Quinn’s pilot program is aimed at helping parents afford the cost of childcare, which in New York is $14,000 a year on average, making it the least affordable state. The competition for preschool in New York City is also fierce, as there were 28,817 applicants for 19,834 slots in 2011. In some neighborhoods, applicants for free preschool programs outnumber slots by eight to one.

The impulse to help more families get their children into early-childhood is a noble one. The value of pre-school in social, intellectual and emotional development is well-documented. And with just 28 percent of four-year-olds enrolled in state-funded pre-schools across the country, it’s clear that some children are falling behind, right from the start. Access to pre-school is toughest for middle-class families, for whom the ever rising costs have become, for many, prohibitive.

But student loans [maybe they’d be more aptly called “toddler loans”] don’t seem like the answer. College loans help you get a higher education, which ostensibly yields higher lifetime income, which ostensibly makes your loans more valuable and easier to pay back. What’s the up side of a toddler loan for pre-school? Not much. Yes, it could help your child attend a better quality pre-K program, but there’s no direct economic payoff. Neither your kid nor you will be making more money because he/she graduated from kindergarten. So, that toddler loan just adds to the cost of pre-school and to your overall financial liabilities.

There is, of course, an obvious solution—one that doesn’t involve banks, interest rates more privatization of things that should be publicly funded:  Universal, state-funded pre-school.

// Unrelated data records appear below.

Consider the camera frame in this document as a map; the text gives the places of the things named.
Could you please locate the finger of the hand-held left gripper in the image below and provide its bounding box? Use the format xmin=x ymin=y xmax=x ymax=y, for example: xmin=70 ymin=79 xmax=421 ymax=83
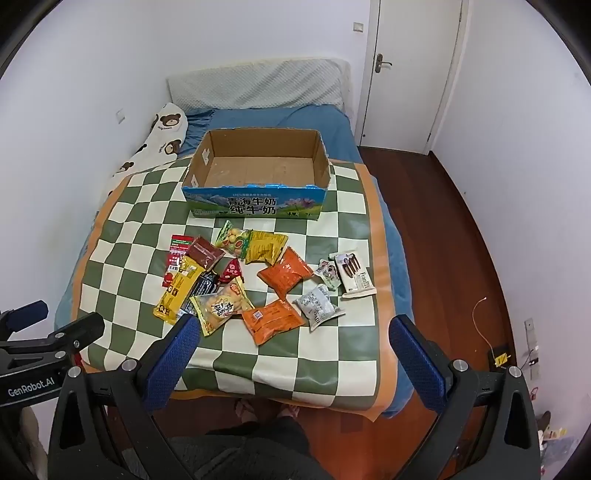
xmin=0 ymin=300 xmax=49 ymax=335
xmin=44 ymin=312 xmax=106 ymax=361

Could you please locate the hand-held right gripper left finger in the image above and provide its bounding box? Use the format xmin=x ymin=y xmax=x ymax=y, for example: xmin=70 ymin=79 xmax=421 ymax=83
xmin=48 ymin=313 xmax=201 ymax=480

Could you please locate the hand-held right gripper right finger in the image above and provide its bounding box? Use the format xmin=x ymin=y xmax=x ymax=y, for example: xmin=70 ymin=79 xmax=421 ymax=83
xmin=389 ymin=314 xmax=541 ymax=480

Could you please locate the long yellow snack packet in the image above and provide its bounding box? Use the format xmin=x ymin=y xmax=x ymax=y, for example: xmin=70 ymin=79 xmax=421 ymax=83
xmin=153 ymin=256 xmax=204 ymax=326

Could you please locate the clear yellow biscuit packet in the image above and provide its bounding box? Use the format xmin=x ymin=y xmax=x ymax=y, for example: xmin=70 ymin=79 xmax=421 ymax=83
xmin=189 ymin=282 xmax=256 ymax=337

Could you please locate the black snack packet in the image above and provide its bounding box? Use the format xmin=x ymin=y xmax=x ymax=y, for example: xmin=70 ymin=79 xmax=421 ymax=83
xmin=178 ymin=270 xmax=219 ymax=317

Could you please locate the small red triangular packet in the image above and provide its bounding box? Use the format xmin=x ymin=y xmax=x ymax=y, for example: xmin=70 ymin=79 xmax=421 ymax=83
xmin=218 ymin=258 xmax=245 ymax=284

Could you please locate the dark red snack packet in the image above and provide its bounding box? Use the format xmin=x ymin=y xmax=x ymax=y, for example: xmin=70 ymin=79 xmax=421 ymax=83
xmin=186 ymin=236 xmax=226 ymax=271

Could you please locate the green nut snack packet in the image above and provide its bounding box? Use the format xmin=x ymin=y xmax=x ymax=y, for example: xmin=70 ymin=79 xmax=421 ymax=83
xmin=213 ymin=220 xmax=252 ymax=258

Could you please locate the orange snack packet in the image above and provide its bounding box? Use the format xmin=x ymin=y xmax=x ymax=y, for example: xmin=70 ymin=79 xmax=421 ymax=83
xmin=257 ymin=247 xmax=315 ymax=301
xmin=241 ymin=299 xmax=306 ymax=347

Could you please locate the yellow green snack packet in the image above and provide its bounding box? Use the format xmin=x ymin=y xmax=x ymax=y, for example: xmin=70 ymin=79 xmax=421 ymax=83
xmin=244 ymin=230 xmax=288 ymax=265

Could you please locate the cardboard box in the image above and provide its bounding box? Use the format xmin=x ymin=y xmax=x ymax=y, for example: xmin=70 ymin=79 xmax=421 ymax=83
xmin=181 ymin=128 xmax=331 ymax=220

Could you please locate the green white checkered blanket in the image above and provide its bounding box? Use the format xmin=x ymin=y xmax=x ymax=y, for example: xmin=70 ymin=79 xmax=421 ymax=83
xmin=76 ymin=159 xmax=399 ymax=418

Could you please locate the white cookie packet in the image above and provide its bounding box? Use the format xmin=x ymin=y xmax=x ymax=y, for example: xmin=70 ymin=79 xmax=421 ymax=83
xmin=329 ymin=250 xmax=377 ymax=298

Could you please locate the silver snack packet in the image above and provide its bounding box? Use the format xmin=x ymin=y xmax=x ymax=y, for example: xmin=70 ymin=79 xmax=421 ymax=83
xmin=292 ymin=284 xmax=346 ymax=332

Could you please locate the white socket panel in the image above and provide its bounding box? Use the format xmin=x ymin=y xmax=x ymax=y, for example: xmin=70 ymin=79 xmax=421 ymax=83
xmin=524 ymin=318 xmax=542 ymax=380

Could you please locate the small white snack packet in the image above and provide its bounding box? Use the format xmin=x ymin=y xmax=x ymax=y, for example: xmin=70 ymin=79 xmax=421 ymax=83
xmin=314 ymin=259 xmax=343 ymax=291

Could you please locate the white bear print pillow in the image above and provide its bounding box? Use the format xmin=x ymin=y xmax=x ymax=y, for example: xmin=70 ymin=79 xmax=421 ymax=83
xmin=95 ymin=102 xmax=190 ymax=222

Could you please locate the white door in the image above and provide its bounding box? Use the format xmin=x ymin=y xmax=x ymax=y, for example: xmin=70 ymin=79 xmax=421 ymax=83
xmin=358 ymin=0 xmax=462 ymax=155

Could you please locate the thin white cable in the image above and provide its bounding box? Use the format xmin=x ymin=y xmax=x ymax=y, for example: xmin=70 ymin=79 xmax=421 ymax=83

As Think Progress concludes:

Instead of focusing on subsidizing loans, state governments could follow the examples of Oklahoma, Georgia, West Virginia, and others in offering universal access to preschool. And President Obama has proposed a plan that would bring such access to all families. A universal program would not just benefit children and their parents, but it would have significant benefits for the economy and society at large.